Genome complexity: origins of DNA folding (Introduction)

by David Turell @, Friday, August 11, 2017, 00:23 (2663 days ago) @ David Turell

Apparently all the way back to Archaea:

https://phys.org/news/2017-08-dna-archaea.html

"The archaeal DNA folding, described today in the journal Science, hints at the evolutionary origins of genome folding, a process that involves bending DNA and one that is remarkably conserved across all eukaryotes (organisms that have a defined nucleus surrounded by a membrane).

"Like Eukarya and Bacteria, Arachaea represent one of the three domains of life. But Archaea are thought to include the closest living relatives to an ancient ancestor that first hit on the idea of folding DNA.

"Scientists have long known that cells in all eukaryotes, from fish to trees to people, pack DNA in exactly the same way. DNA strands are wound around a 'hockey puck' composed of eight histone proteins, forming what's called a nucleosome. Nucleosomes are strung together on a strand of DNA, forming a "beads on a string" structure. The universal conservation of this genetic necklace raises the question of its origin.

"If all eukaryotes have the same DNA bending style, "then it must have evolved in a common ancestor," said study co-author John Reeve, a microbiologist at Ohio State University. "But what that ancestor was, is a question no one asked."

***

"The researchers revealed that despite using a single type of histone (and not four as do eukaryotes), the archaea were folding DNA in a very familiar way, creating the same sort of bends as those found in eukaryotic nucleosomes.

"But there were differences, too. Instead of individual beads on a string, the archaeal DNA formed a long superhelix, a single, large curve of already twisty DNA strands.
"In Archaea, you have one single building block," Luger said. "There is nothing to stop it. It's almost like it's a continuous nucleosome, really."

"This superhelix formation, it turns out, is important.
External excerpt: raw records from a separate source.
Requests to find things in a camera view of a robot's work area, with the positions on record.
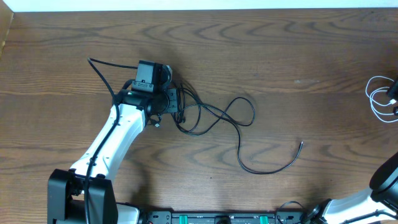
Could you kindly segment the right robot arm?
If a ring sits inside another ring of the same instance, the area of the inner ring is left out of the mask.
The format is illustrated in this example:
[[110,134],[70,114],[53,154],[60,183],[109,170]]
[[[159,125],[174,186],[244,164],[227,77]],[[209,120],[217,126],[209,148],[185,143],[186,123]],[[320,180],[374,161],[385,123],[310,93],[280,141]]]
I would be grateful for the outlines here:
[[328,199],[302,218],[302,223],[376,223],[397,220],[397,154],[373,174],[369,187],[341,199]]

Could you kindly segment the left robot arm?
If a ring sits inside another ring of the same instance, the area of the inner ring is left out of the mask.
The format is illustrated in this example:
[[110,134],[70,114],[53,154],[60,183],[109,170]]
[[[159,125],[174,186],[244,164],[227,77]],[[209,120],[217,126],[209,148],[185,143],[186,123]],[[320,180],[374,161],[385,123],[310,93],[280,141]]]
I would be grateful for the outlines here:
[[55,169],[48,181],[48,223],[140,223],[138,208],[117,203],[113,180],[124,156],[149,124],[177,110],[168,65],[141,60],[136,77],[111,91],[107,121],[91,146],[68,170]]

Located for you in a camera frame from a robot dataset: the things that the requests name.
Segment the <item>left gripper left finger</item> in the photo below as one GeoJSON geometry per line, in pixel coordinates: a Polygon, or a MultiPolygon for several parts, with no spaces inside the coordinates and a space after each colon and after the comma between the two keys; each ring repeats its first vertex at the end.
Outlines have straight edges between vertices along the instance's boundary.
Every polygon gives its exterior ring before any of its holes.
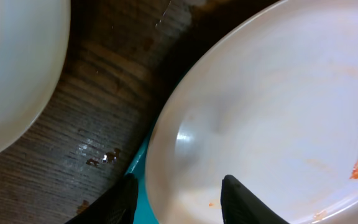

When CU Boulder postdoctoral researcher Francesca Mattiroli, together with Thomas Santangelo's lab at Colorado State University, created mutations that interfered with this structure, the cells had trouble growing under stressful conditions. What's more, the cells seemed to not be using a set of their genes properly.

"'It's clear with these mutations that they can't form these stretches," Mattiroli said.
The results suggest that the archaeal DNA folding is an early prototype of the eukaryotic nucleosome.

"'I don't think there's any doubt that it's ancestral," Reeve said."

Comment: this is the best sort of evidence that evolution is a process of common descent. Archaea are the oldest of the three domains of life, and closest to original life forms.